Process Driven Design
The fundamentals of process driven design begin with planning. Earl-stage businesses often jump into solution-driven products and services prematurely. This simple 5-step checklist will guide your product and service development blueprint.
1. Define the opportunity
The Opportunity Statement is the starting point for design-driven products and services. That statement is the most important piece of information that you and your team should align on. The Opportunity Statement determines who we are designing for, what problem we are solving, and what we can improve as we solve the problem at hand. It is the beginning of the design thinking process. The process of writing a problem statement begins with questions.
Key questions to guide the development of your problem statement:
- What is the problem that requires a solution?
- Whose life are you trying to improve?
- The user struggles today because
- Solving this will be good for our business because
These questions should be discussed within your team and then validated through stakeholder interviews and end-user interviews. Early feedback will help you focus the problem statement and the solution design.
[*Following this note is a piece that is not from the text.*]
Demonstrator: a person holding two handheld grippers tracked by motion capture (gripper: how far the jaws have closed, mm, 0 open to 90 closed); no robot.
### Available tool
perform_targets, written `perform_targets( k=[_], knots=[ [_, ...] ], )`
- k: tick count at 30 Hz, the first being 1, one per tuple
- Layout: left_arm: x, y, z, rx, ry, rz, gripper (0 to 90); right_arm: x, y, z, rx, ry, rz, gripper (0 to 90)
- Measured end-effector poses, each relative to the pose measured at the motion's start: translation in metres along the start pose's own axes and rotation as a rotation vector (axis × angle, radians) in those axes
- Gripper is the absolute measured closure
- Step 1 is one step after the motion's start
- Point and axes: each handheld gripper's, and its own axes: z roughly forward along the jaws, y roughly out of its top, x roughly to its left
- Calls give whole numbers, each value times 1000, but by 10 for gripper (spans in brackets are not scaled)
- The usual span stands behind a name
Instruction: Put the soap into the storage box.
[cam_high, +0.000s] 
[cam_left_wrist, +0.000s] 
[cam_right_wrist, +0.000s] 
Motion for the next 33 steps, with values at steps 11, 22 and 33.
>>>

2. Validate the opportunity
Surveys are the most efficient method for validating an opportunity at a large scale. Once you have developed a clear problem statement you can validate the opportunity with a larger group. A simple survey can be shared among a larger group of users to validate the pain-points and the potential solutions that you are proposing. Short surveys can provide significant time and cost-savings during design and development phases. Our goal with each successive step is to further remove assumptions from our proposed solution.
3. Create a test
Prototype test hypothetical solutions in the real world. Effective prototypes don't require sophisticated design to communicate ideas.
- Paper prototypes are simple drawings that convey your intended solution and can be used a test prompt
- Chatbots and Natural Language UI's can be tested with scripted conversations
- Interactive prototypes are more complex and demonstrate "clickable" or "tappable" interactivity
Low-code platforms like Webflow are powerful solutions for non-technical product owners, founders and inventors that want to create deployable, reliable web applications and prototypes. Webflow is a compelling alternative to prototyping tools like InVision and Figma since it produces deployable code that can be used in future development.
4. Apply your findings
Invite end-users and stakeholders to test the prototype and provide feedback. These sessions should be recorded and facilitated either in person or over a video-call. Usability tests are most effective when they are based on a predetermined task that you ask your user to accomplish. Designing the usability test around a task will provide valuable data for you and your design team and reveal user frustrations and obstacles.
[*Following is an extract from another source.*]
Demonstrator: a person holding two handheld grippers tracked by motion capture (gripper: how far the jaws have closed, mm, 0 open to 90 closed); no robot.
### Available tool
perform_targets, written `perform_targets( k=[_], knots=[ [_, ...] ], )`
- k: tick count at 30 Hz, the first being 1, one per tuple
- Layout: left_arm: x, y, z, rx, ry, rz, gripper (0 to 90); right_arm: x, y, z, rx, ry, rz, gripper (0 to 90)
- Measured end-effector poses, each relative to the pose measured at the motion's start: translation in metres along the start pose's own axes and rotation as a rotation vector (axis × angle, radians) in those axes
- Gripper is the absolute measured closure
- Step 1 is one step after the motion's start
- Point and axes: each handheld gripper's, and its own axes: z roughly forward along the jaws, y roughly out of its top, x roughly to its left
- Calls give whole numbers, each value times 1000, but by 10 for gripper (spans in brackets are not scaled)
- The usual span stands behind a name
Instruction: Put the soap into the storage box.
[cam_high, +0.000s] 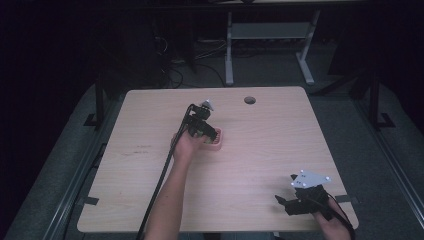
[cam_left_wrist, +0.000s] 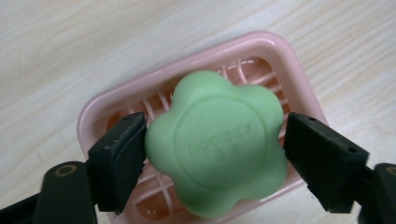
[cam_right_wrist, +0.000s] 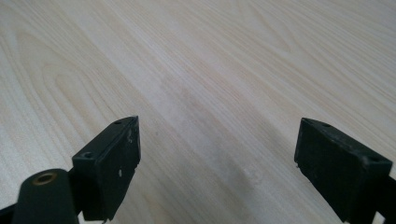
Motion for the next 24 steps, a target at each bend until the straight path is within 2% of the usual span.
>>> perform_targets(
  k=[7,10,12,24],
  knots=[
    [0,-5,-12,-35,-24,32,210,-1,-1,-1,-4,-4,11,138],
    [-1,-5,-15,-38,-23,37,208,-2,-1,-1,-8,-3,15,139],
    [-1,-8,-18,-63,-26,28,206,-2,-1,-2,-9,-5,20,139],
    [0,-23,-35,-93,-50,62,206,-5,-3,-2,-5,-15,23,138]
  ],
)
- After the testing phase is complete you will integrate the user-generated improvements back into the prototype and repeat the process
- Repeat this "test and learn" sequence until all of the major frustrations and obstacles are resolved
5. Invest in design
Visual and experience design should be framed as tools that help users navigate complex systems. Visual and experience design are more costly and should be applied after your prototype has been thoroughly tested. Final production-ready design will provide the visual language that technology teams integrate into the functional application, this process is designed to remove cost and complexity from development. The more time we invest in the thought-based activities early on, the more we will save later and throughout development.